WHAT IS BEING ASKED — Will you write out the data exactly, excluding every picture?

INFORMATION SUPPLIED —
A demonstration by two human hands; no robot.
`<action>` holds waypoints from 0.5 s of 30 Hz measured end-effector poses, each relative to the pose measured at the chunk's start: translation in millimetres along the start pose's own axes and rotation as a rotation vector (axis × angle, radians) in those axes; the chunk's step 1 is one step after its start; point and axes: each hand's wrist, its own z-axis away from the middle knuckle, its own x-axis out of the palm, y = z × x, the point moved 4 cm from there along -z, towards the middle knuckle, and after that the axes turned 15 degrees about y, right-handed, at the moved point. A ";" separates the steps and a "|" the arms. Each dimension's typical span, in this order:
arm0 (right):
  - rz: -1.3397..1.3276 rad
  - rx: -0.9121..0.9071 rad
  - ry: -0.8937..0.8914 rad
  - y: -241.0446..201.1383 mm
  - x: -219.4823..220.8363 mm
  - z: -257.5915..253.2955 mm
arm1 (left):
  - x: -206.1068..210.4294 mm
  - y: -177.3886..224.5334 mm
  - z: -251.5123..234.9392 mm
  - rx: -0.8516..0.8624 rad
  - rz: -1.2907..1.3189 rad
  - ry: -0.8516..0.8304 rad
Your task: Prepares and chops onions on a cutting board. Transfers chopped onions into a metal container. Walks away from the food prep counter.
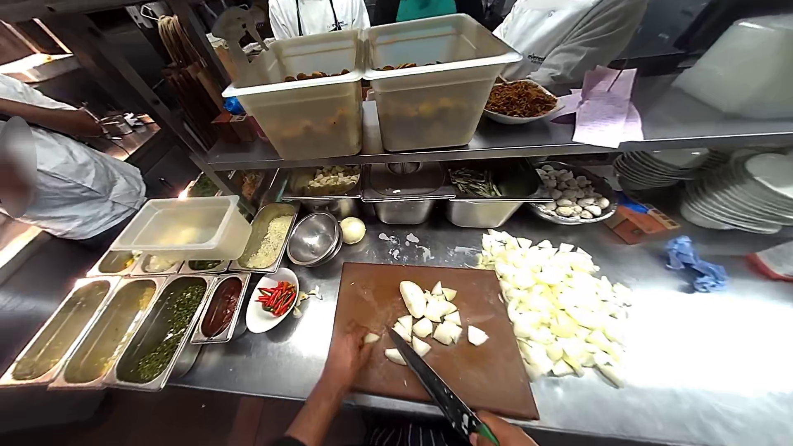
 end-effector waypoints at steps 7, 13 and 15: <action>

YOUR RESPONSE —
A demonstration by two human hands; no robot.
`<action>` holds waypoints from 0.5 s of 30 Hz measured end-effector poses, each relative to the pose measured at the chunk's start: translation in millimetres along the start pose's own axes and rotation as a rotation vector (axis × angle, radians) in those axes; the chunk's step 1 is one step after its start; point and axes: each hand's wrist, its own z-axis away from the middle knuckle, its own x-axis out of the palm, y = z × x, the point moved 4 cm from there along -z, towards the middle knuckle, and after that the axes turned 15 degrees about y, right-handed, at the moved point. A ";" separates the steps and a "|" the arms. Each dimension's typical span, in this order:
arm0 (right):
  - rz: -1.3397..1.3276 rad
  - rx: -0.9121..0.9071 rad
  - ry: -0.8937..0.8914 rad
  - y: -241.0446..201.1383 mm
  - x: -219.4823..220.8363 mm
  - z: -257.5915..253.2955 mm
arm1 (left):
  - x: -206.1068..210.4294 mm
  - y: -177.3886..224.5334 mm
  - z: -251.5123..234.9392 mm
  - rx: -0.8516..0.8624 rad
  - rz: -1.2907..1.3189 rad
  - ry: -0.8516..0.8304 rad
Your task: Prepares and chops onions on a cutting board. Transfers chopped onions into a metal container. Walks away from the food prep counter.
 end-effector waypoints at steps 7, 13 and 15: <action>

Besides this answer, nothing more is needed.